Since it started back in April 2010, when it was discovered that Goldman Sachs (and its friends) had helped Greece hide its fiscal nakedness, the euro crisis has lurched from Greece to Ireland to Greece to Portugal to Ireland to Greece to Spain to Portugal to Ireland to Greece to Italy to Spain to Greece to Portugal to France to Spain to Greece, rather like a special Euro Collapse Cup, with referees from Germany and Switzerland.
The Swiss, practical as ever and unable to bear the blood on the field, which was threatening their own pristine environs, blew the whistle first, when, on September 6, the Swiss National Bank drew a line at 1.20 to the euro and dared the philistines to cross.
The Germans, correct as ever, remained on the field under more or less continuous battering from every side, until, on September 15, they, together with their alarmed partners – the Americans, the Japanese and the Brits – put their monetary bodies on the field in an attempt to stanch, even if temporarily, the blood flow.
And, at least as first pass, the referees appear to have got the measure of the madness.
Equities, particularly bank shares, have risen in sharp relief, and gold, long the only haven anyone could see, has eased back to a still outrageously high $1750+ an ounce. Emerging market equities and currencies have also taken a breath, as have most commodities and the euro.
Happily, the Australian dollar, while a tad stronger, is still below the long-term resistance of 1.0450, confirming my gut feel that parity for the Aussie and US dollars makes no sense whatever.

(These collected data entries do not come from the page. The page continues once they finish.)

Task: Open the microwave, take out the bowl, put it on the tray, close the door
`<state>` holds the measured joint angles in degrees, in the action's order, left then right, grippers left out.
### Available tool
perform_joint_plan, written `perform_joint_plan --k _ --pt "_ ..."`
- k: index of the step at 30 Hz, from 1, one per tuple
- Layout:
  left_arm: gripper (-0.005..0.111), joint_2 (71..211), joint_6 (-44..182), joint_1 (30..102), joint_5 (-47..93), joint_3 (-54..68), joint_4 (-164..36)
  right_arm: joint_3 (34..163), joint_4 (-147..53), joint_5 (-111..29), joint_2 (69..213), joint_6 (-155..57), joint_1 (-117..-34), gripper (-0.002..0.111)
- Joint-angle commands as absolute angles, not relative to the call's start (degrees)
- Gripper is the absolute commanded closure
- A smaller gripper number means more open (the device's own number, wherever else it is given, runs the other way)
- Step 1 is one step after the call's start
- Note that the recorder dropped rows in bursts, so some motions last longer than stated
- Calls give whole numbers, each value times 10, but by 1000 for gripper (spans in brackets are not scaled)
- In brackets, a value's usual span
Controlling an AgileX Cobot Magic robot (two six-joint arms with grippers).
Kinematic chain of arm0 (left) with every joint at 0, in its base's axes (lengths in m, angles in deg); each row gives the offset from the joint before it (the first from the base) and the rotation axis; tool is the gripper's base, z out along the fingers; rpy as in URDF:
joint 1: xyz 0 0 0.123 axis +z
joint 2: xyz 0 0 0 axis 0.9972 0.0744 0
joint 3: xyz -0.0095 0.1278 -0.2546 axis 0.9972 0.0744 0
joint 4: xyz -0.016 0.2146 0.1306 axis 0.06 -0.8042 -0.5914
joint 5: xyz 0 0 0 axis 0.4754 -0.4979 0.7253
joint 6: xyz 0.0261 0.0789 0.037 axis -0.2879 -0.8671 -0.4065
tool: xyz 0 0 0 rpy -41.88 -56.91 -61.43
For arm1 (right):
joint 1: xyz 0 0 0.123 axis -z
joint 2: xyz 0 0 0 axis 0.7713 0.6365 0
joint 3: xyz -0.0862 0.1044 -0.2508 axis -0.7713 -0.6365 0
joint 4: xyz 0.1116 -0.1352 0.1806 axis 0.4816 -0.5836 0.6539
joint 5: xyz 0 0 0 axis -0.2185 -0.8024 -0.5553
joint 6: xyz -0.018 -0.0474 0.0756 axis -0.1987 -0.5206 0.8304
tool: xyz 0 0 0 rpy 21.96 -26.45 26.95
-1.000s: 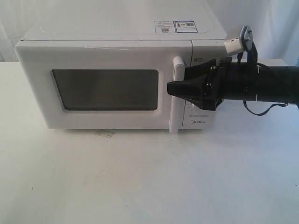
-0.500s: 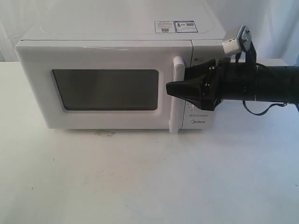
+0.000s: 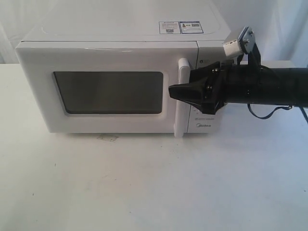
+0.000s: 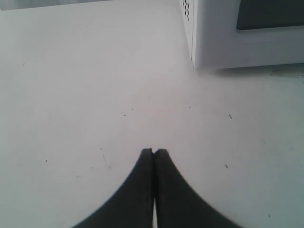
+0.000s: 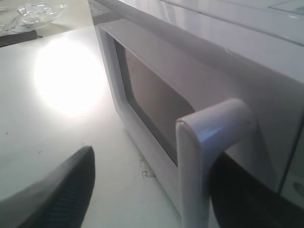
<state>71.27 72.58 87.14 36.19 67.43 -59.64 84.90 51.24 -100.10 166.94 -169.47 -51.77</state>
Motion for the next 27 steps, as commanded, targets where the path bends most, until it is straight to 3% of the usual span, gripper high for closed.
perform_joint_plan --k 1,12,16,20,24,27 --pt "107 711 726 873 363 677 -594 863 527 -950 1690 -1706 -547 72" --pt "107 711 726 873 363 677 -594 864 527 -947 1690 -1706 -547 108" --pt "107 711 726 873 363 677 -594 865 527 -939 1690 -1706 -547 108" --pt "107 711 726 873 363 677 -594 865 527 -936 1690 -1706 -547 90" --pt "107 711 726 873 363 677 -594 870 527 -916 1690 -1690 -547 59" --pt "107 711 726 873 363 677 -594 870 527 -885 1690 -1661 -547 55"
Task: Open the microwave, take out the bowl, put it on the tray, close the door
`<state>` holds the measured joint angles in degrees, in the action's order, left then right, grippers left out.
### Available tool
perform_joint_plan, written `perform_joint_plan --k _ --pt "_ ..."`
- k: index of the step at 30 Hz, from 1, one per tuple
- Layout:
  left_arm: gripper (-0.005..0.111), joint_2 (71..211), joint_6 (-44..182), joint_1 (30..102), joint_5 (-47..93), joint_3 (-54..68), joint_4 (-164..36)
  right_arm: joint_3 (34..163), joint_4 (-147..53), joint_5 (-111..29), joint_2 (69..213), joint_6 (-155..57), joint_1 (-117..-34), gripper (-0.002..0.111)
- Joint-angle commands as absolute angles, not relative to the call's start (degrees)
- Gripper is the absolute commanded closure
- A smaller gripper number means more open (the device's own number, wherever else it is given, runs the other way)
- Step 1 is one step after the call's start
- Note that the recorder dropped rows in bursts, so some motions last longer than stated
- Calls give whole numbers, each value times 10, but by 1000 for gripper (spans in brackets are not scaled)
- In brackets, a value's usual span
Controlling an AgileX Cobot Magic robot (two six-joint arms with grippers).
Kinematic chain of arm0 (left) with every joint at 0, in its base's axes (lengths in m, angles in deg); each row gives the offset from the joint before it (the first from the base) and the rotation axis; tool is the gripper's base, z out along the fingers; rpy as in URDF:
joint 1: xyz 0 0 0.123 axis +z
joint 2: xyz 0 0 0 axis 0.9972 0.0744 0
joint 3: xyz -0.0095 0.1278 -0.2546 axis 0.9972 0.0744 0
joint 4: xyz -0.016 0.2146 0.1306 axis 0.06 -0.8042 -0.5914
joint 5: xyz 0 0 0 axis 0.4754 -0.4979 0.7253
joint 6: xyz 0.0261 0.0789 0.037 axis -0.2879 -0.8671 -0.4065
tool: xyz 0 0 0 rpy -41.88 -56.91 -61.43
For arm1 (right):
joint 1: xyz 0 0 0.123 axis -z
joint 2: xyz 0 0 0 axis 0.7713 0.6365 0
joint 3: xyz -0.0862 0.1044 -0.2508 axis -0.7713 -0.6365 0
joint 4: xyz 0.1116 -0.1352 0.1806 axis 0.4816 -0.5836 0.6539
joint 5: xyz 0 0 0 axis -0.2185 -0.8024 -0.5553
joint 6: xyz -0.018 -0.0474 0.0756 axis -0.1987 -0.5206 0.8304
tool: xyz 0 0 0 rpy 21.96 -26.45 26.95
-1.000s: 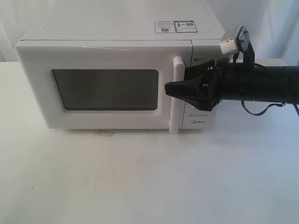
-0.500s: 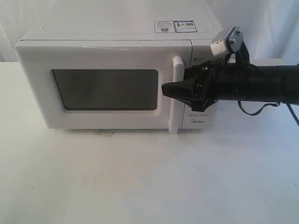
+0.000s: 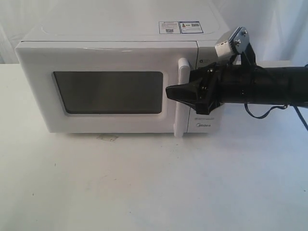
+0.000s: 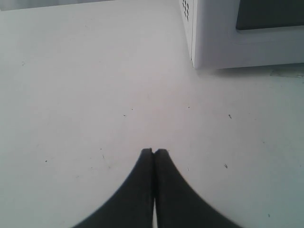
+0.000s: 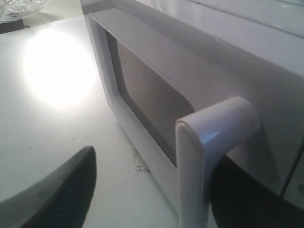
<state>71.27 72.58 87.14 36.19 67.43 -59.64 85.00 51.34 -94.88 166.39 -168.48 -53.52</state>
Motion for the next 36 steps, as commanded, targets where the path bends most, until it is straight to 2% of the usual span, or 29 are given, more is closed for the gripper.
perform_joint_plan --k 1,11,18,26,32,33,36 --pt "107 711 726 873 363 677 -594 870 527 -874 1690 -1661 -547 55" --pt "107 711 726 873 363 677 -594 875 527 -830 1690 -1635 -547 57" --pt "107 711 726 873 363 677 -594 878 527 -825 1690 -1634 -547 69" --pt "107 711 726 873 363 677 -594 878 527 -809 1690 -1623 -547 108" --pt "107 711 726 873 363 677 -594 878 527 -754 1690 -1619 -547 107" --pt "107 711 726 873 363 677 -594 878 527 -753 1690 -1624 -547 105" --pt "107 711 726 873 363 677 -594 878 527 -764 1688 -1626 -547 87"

In fact, I can trace the start of my (US) dollar bullishness to February of this year, when the dollar fell – and stayed – below 1 Aussie. Now, I’ve never been to Australia, but I do have two lovely sisters-in-law (plus families) there – yes, yes, I’m coming – so this is not mindless prejudice. Rather, I believe that the extravagant run-up in commodities (and commodity currencies) is as much a side-effect of the grotesque monetary (and fiscal) efforts of the developed world to keep themselves meaningful in the New World, as it is of a real supply/demand imbalance.
And I believed that the crossing of the 1 Aussie dollar barrier signalled that the dollar’s nearly 10-year decline had gone too far for common sense. It was time for the dollar to turn.
Well, markets have a way of making you look like a fool, before coming to your rescue, and sure enough, the dollar index – in the exact reverse of my view – started falling, from around 77 in February to as low as 73 in May. It continued to bounce along the bottom till this month, when it turned back and is, once again at around 77.
Remember though, that in February I believed – as I still do – that 77 was too low. I note that the euro is back at the 1.37 level it held in February, and most major currencies are weaker than they were at that time. Commodities are a mixed bag – the CRB index is up by three per cent, while copper is down a huge 12 per cent. Oil is up (again, 12 per cent), probably driven by the Libyan crisis; and gold, despite its recent shudders, is up a gilded 30 per cent.
The Allahoakbar rally in gold was, of course, driven by watching the Euro Collapse Cup, on the one hand, and the litany of woes in the US – flailing growth, unemployment, budget standoff, S&P downgrade – on the other. However, now that the referees have called time in the Euro Collapse Cup, I believe markets will revert to more reasonable behaviour, with a stronger dollar driving prices in this next phase of life. There may be one more bounce in gold – Diwali is around the corner – but after that, I see it falling towards $1,600 an ounce.
The euro will likely continue to burn slowly – there will certainly be a few (or several) more rounds of the Euro Collapse Cup to be played – with virtually unlimited downside over the medium term, as a much weaker euro may well be the only way out of the euromess, since it would provide the peripheral economies some kind of competitiveness boost, which could make the fiscal pain a bit bearable.
The rupee — well, the prognosis is not that bad. I believe the recent run down to 48 was driven, to a large extent, by the heavily short dollar positioning in the market. With the market still short, anything can happen.